Journal of Psychiatry

Complex phenotypes of autism: a case study on AUTS2 and high intelligence

6^th European Autism Congress

May 27-28, 2024 | Paris, France

Giulia Moreira Paiva, Msc, TREINITEC, Brazil Fernanda Rocha de Freitas, Msc, TREINITEC, Brazil, Renato Guimarães Loffi, Physical Therapist, TREINITEC, Brazil, Vitor Geraldi Haase, PhD, TREINITEC, Brazil, Maria Raquel Santos Carvalho, PhD, ICB-UFMG, Brazil

Scientific Tracks Abstracts: J Psychiatry

Abstract:

Statement of the Problem: In neurodevelopmental disorders, Autism (ASD) susceptibility to gene 2 (AUTS2) has been associated with severe clinical manifestations, e.g. intellectual disability (ID) and congenital malformations. Hitherto, genetic investigation has focused on syndromic rather than non-syndromic ASD. Although some reports have investigated the genetic etiology in non-syndromic, high-functioning ASD, no study has described AUTS2 disruption associated with high intelligence in ASD. Methodology & Theoretical Orientation: The development of RP, a boy diagnosed with autism, high intelligence and a microduplication of AUTS2 was followed during 13 years of his life, from 10 to 23 years old. Four neuropsychological assessments were performed, evaluating intelligence, fine motor skills and executive functions. The findings will be interpreted considering the genetic and bioinformatics results, analyzing the contributions of the study case to the description of the ASD phenotypes associated with AUTS2. Findings: Bioinformatics research displayed 87 CNVs overlapping AUTS2: a phenotype was described for six of the twelve duplications, including delayed speech and language development, seizures, ASD, mild developmental delay, global developmental delay, cleft palate, ataxia, and ADHD. RP’s neuropsychological assessment showed improvement in motor fine skills over time. Two assessments using the Wechsler scales revealed an IQ=123. A discrepancy between executive IQ and verbal IQ was consistently observed. Processing speed was the highest score in both assessments followed by perceptual organization. Vocabulary was the lowest score on the first assessment and increased on the second assessment. In contrast, comprehension was average on the first assessment, and decreased later, which may reflect the patient’s socio- pragmatic deficiencies. Attention and executive function difficulties observed in the first assessment persisted over time. Conclusion & Significance: Actually, the genetic investigation is far more frequently developed in syndromic than in nonsyndromic ASD. Few reports have been published investigating genetic etiology in non-syndromic, normal high intelligence persons having ASD.

Biography :

Giulia Moreira Paiva is a neuropsychologist.
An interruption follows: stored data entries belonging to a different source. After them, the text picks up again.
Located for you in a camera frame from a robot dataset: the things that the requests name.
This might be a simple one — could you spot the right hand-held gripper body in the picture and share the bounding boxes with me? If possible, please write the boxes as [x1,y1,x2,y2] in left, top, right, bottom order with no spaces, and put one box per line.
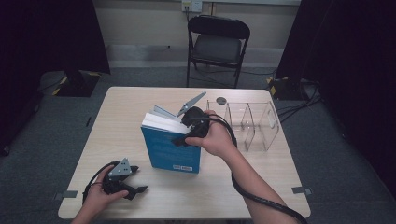
[177,91,211,140]

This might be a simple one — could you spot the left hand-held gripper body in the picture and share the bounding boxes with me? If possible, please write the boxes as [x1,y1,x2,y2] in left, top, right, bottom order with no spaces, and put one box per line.
[102,157,133,196]

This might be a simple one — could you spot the blue book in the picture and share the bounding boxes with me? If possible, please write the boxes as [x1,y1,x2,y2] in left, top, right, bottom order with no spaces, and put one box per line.
[140,105,202,175]

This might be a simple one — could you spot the clear acrylic book rack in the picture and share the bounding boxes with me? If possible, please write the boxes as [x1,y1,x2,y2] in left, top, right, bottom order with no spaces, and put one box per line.
[206,99,280,153]

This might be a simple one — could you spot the person's right hand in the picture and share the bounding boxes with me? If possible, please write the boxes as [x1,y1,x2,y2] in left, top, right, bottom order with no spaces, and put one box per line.
[185,109,238,159]

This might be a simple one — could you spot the person's left hand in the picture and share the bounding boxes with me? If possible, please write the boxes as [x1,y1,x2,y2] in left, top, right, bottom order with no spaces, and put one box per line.
[82,165,130,214]

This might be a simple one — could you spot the grey tape strip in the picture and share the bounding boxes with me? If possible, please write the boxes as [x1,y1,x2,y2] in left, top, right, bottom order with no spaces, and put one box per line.
[54,190,78,201]
[291,186,313,196]

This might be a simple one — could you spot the black folding chair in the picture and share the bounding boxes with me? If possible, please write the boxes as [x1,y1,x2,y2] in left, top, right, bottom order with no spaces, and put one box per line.
[186,14,251,89]

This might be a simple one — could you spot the dark curtain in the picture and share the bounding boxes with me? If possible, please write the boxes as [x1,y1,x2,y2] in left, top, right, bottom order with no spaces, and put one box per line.
[0,0,111,157]
[275,0,396,200]

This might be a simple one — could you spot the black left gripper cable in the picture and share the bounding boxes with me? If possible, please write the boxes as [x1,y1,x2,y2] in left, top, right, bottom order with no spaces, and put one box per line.
[82,161,121,204]

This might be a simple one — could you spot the black floor cables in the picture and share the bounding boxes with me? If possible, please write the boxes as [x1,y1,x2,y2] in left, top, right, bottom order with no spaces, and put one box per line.
[275,78,323,124]

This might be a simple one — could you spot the white wall socket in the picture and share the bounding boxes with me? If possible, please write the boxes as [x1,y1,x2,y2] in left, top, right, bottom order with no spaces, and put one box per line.
[181,0,204,13]
She concluded her master study and is current a PhD student in Neuroscience at Federal University of Minas Gerais (UFMG). Giulia has extensive experience with literacy and inclusive education, as well as developing assessments and interventions aimed at children with learning disabilities, neurodevelopmental disorders and genetic syndromes. She is member of the Board Committee of the Brazilian Society of Neuropsychology (SBNp), collaborator at the Developmental Neuropsychology Laboratory (LND- UFMG) and researcher at INCEI-TREINITEC. At INCEI she develops research and innovative tools aimed at inclusive education and interventions for children and adolescents on the autism spectrum.